* **WORK REQUIRED**
The string "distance" appears in some lines of the data. Report how many, with no other words.

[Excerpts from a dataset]

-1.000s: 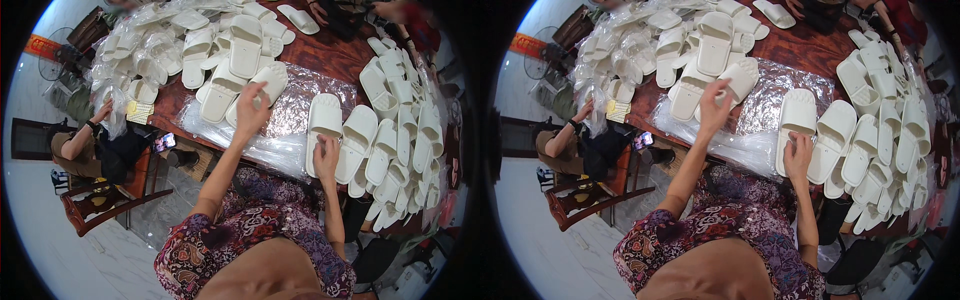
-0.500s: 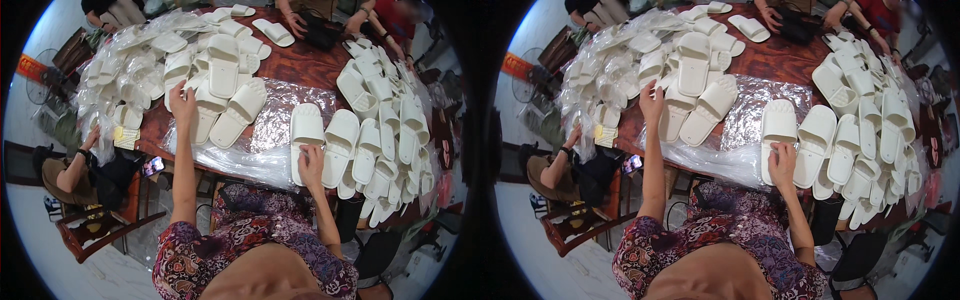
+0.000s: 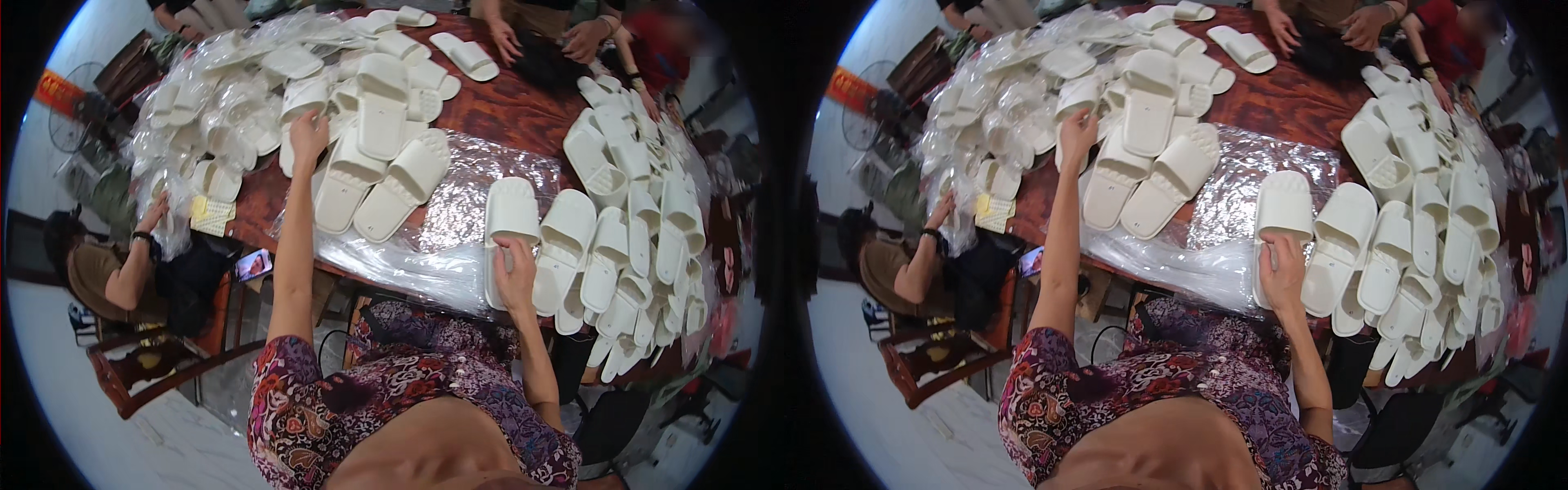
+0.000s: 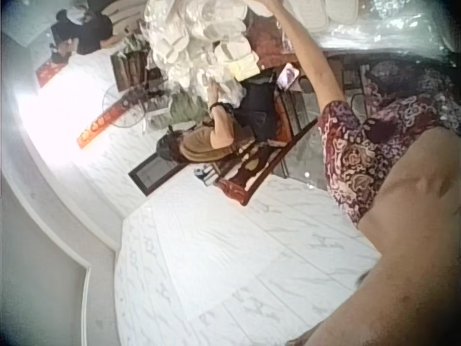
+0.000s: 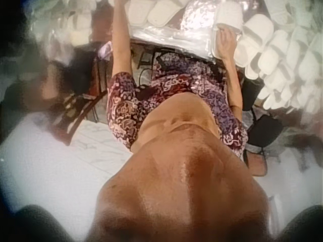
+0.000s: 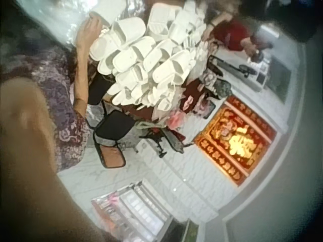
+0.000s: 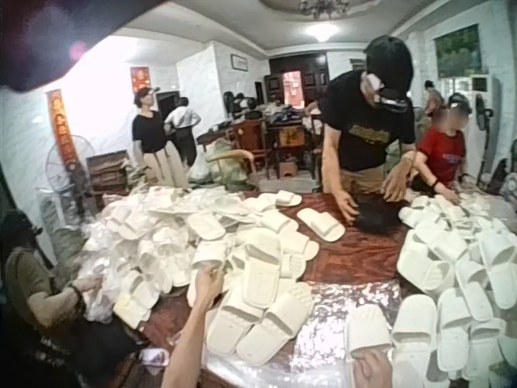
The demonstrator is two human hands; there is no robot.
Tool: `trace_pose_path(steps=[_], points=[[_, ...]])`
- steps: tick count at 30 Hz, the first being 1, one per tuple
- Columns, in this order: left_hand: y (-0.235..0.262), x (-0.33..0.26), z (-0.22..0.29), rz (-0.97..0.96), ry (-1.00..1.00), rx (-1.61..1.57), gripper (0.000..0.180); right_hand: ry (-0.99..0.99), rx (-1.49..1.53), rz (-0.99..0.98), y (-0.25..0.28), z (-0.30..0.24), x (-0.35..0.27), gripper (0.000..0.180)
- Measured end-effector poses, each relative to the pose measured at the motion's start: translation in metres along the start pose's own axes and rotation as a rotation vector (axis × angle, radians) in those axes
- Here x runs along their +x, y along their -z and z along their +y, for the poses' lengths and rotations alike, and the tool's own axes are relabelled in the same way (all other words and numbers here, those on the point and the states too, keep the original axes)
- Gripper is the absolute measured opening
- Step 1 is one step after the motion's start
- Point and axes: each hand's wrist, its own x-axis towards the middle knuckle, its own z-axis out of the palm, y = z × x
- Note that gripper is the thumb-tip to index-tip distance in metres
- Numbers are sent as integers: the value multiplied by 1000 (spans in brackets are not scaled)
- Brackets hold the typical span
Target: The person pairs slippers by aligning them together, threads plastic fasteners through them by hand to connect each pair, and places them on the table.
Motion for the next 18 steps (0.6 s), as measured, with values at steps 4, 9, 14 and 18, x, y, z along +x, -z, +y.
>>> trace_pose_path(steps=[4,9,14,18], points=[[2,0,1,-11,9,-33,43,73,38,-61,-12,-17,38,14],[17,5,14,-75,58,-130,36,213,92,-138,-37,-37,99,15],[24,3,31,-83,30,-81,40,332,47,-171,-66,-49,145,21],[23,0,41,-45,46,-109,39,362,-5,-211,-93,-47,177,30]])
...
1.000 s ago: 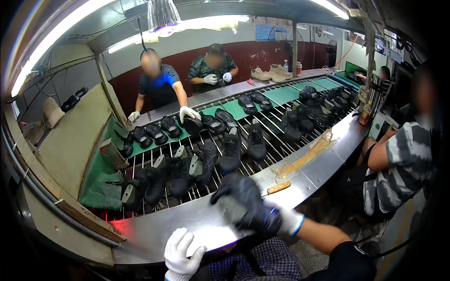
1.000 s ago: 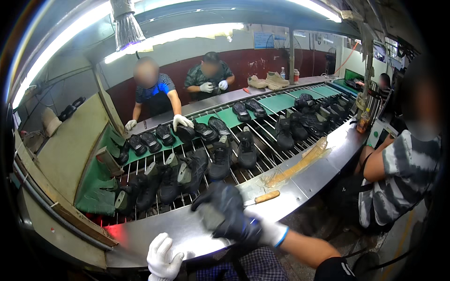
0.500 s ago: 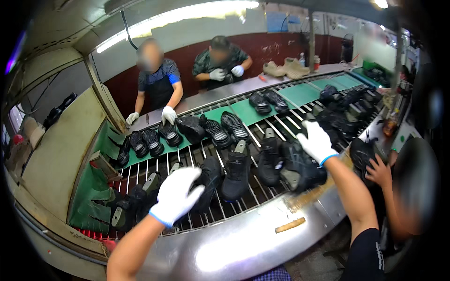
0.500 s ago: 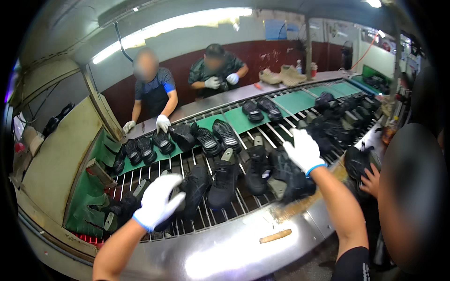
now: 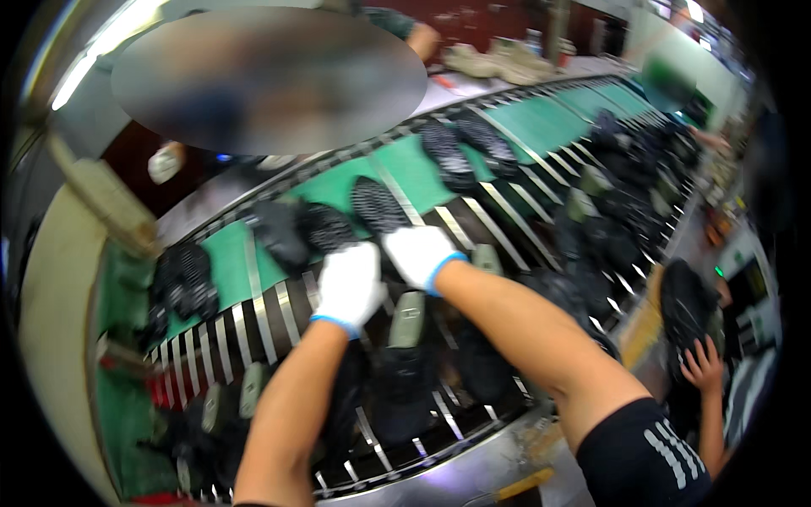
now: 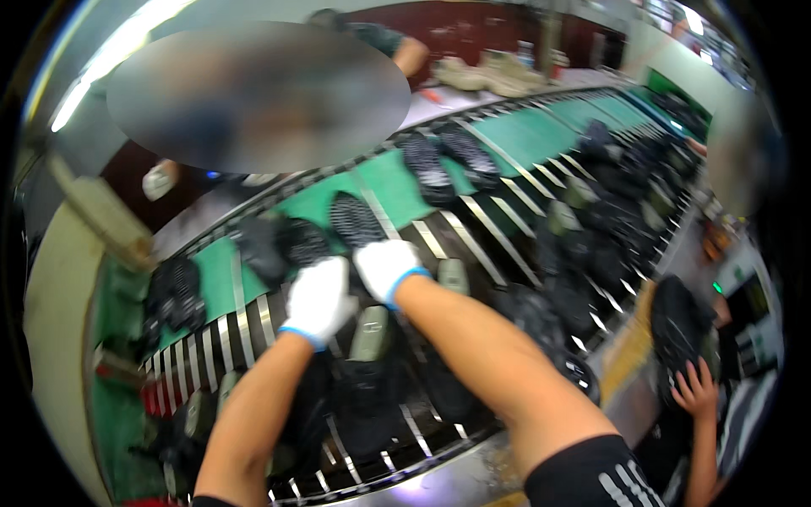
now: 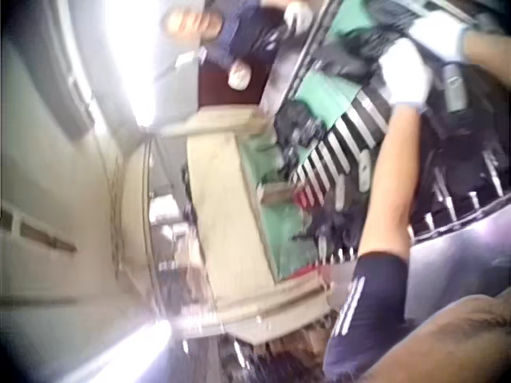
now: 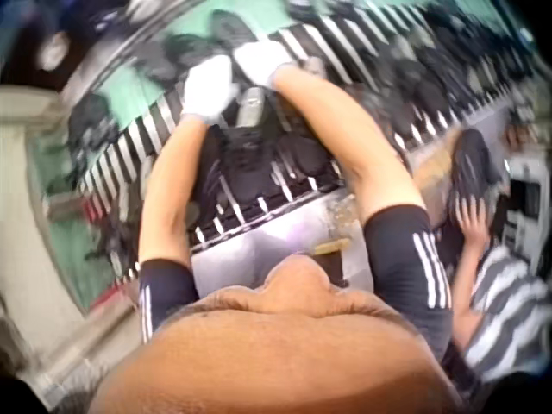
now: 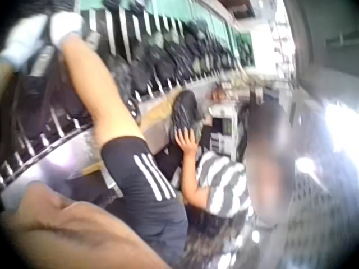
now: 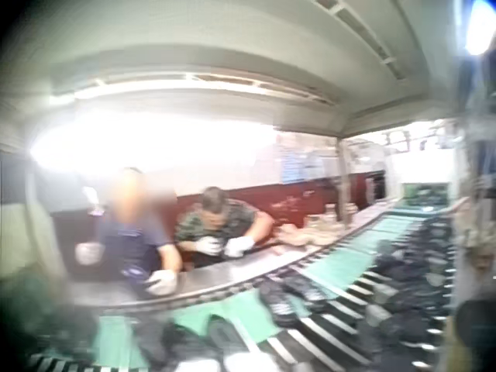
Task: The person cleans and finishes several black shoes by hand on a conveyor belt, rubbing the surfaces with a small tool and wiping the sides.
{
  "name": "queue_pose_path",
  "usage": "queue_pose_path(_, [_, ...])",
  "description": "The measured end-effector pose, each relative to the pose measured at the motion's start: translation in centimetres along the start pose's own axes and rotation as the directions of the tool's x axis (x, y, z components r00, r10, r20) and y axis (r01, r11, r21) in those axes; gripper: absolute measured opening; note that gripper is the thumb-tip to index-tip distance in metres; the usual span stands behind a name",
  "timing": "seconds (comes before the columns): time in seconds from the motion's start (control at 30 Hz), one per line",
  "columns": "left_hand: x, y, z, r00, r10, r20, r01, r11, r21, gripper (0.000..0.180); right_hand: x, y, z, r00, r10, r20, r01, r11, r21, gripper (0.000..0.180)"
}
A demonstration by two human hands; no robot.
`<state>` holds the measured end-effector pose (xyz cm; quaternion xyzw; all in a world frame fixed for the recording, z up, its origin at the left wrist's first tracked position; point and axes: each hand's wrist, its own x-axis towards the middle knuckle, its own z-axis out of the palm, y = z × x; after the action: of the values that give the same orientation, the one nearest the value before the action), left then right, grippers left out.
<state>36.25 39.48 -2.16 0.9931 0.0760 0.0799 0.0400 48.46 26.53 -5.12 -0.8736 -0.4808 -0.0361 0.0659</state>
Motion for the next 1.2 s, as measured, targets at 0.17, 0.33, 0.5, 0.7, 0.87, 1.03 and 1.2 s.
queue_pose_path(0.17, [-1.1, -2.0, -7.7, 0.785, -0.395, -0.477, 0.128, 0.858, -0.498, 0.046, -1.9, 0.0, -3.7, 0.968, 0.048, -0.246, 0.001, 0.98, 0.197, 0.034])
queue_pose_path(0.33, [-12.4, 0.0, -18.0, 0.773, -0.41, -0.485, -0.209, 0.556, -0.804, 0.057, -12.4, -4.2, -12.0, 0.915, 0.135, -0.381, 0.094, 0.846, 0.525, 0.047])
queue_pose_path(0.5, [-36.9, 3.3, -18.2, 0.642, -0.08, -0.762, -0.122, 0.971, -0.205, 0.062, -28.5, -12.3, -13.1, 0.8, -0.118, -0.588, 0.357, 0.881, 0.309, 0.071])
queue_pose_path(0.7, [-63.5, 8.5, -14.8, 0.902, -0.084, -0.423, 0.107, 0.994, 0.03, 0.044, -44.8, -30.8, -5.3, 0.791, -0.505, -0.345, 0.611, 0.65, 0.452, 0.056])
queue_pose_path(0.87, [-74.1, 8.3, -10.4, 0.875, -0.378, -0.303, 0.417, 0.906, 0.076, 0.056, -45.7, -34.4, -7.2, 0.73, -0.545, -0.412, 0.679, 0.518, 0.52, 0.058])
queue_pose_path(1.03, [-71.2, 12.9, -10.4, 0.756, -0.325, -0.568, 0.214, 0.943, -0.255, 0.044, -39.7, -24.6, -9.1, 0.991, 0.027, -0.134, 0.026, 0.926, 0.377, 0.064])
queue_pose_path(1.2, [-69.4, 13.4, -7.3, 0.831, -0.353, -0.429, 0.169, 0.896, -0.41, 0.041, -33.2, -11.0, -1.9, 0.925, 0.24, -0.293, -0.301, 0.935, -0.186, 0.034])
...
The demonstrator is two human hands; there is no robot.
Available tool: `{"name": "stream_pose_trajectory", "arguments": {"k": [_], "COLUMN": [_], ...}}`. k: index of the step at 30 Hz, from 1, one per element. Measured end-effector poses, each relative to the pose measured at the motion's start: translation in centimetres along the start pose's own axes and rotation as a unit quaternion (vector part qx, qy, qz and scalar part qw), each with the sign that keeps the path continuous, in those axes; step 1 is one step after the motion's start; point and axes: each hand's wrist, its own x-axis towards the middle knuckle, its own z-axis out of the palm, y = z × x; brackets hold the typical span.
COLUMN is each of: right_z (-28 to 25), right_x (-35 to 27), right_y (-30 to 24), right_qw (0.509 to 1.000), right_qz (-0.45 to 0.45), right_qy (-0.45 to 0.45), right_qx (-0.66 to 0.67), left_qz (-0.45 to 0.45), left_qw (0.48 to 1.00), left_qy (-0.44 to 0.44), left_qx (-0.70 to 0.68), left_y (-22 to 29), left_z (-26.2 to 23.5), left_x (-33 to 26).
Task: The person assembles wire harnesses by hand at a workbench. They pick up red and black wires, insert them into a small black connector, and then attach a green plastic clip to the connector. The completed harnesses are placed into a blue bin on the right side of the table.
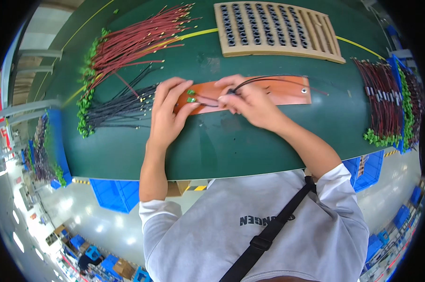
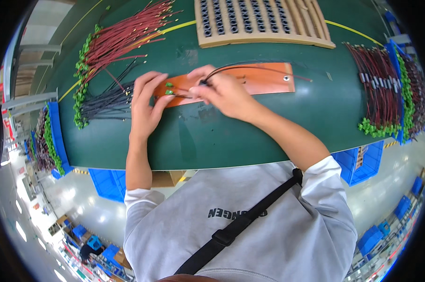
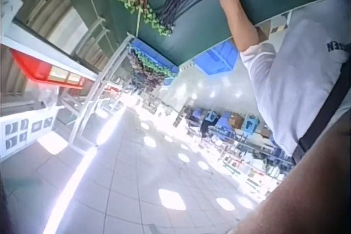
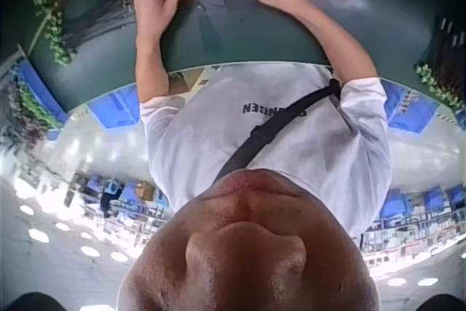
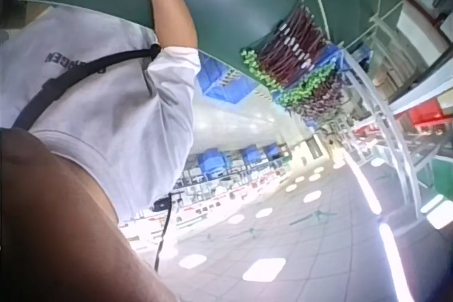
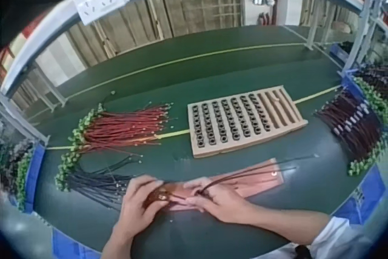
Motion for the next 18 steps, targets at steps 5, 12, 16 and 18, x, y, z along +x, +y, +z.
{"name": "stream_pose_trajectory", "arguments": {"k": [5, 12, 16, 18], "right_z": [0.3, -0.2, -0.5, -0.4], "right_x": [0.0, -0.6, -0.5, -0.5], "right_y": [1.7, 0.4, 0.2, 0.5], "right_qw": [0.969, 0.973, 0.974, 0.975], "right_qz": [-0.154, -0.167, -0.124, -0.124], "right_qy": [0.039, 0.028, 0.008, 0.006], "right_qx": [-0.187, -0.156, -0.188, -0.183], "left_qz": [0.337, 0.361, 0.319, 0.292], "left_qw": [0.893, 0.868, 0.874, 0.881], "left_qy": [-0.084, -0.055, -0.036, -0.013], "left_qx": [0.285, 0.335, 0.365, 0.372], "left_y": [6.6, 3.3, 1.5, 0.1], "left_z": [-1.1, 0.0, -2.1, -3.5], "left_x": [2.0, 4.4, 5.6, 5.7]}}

* **EXERCISE RESULT**
2